Consider a red flame color produced by excited lithium with a wavelength of 671 nm. What is the mass equivalent of 1 mol of photons of this wavelength?
I can get as far as Js of E
Can't seem to find equation to turn Js into mols, or photons into mols, for Js into photons.
I'm lost
E=h*c/lambda Solve for E, the energy in one photon, then multily it by avagradros number.
ahh, of course, thank you.
To solve this problem, we need to apply some basic concepts from physics and chemistry. Let's break it down step by step:
Step 1: Calculate the energy of one photon.
The energy of a photon can be calculated using the equation:
E = hc/λ
where E is the energy of the photon, h is the Planck constant (6.626 x 10^-34 J·s), c is the speed of light (3.00 x 10^8 m/s), and λ is the wavelength of the light in meters.
In this case, the wavelength is given as 671 nm, which is equivalent to 671 x 10^-9 m.

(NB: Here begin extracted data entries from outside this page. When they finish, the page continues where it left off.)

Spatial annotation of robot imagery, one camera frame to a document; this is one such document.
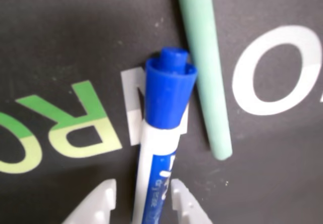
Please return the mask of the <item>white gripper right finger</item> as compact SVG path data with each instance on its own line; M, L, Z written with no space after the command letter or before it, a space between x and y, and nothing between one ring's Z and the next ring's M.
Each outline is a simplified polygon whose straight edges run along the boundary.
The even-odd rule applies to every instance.
M212 224L199 202L179 179L171 180L172 209L177 212L179 224Z

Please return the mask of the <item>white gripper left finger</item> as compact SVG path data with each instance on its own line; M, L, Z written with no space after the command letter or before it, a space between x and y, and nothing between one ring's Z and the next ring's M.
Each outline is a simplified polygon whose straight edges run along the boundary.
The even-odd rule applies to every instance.
M95 187L63 221L65 224L109 224L116 208L117 181L105 180Z

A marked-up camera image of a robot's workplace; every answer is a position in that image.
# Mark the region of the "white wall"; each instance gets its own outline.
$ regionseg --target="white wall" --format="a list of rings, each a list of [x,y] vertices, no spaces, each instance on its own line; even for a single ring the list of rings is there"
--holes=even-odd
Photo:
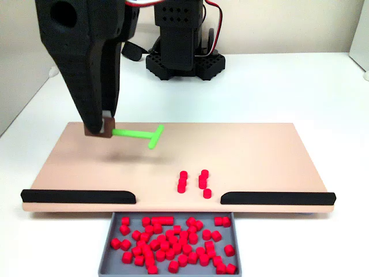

Plugging these values into the equation, we can find the energy of one photon.
E = (6.626 x 10^-34 J·s) x (3.00 x 10^8 m/s) / (671 x 10^-9 m)
E ≈ 9.931 x 10^-20 J (rounded to three significant figures)
Step 2: Calculate the energy of one mole of photons.
To calculate the energy of one mole of photons, we need to know the Avogadro constant (6.022 x 10^23 mol^-1), which represents the number of particles in one mole.
To find the energy of one mole of photons, we multiply the energy of one photon by the Avogadro constant:
Energy of one mole of photons = Energy of one photon × Avogadro constant
E(mol photons) = E × N_A
(where N_A is the Avogadro constant, approximately 6.022 x 10^23 mol^-1)
E(mol photons) = (9.931 x 10^-20 J) × (6.022 x 10^23 mol^-1)
E(mol photons) ≈ 5.975 x 10^4 J (rounded to three significant figures)
Step 3: Convert energy to mass using Einstein's mass-energy equivalence.
Einstein's formula, E = mc^2, gives us a way to convert energy (E) to mass (m).
To find the mass equivalent of energy, we rearrange the formula to solve for mass:
m = E / c^2
where m is the mass in kilograms, E is the energy in joules, and c is the speed of light (approximately 3.00 x 10^8 m/s).
m = (5.975 x 10^4 J) / (3.00 x 10^8 m/s)^2
m ≈ 6.639 x 10^-19 kg (rounded to three significant figures)
Alternatively, you can convert the mass from kilograms to grams by multiplying by 1,000:
m ≈ 6.639 x 10^-16 g
Therefore, the mass equivalent of 1 mole of photons with a wavelength of 671 nm is approximately 6.639 x 10^-16 grams.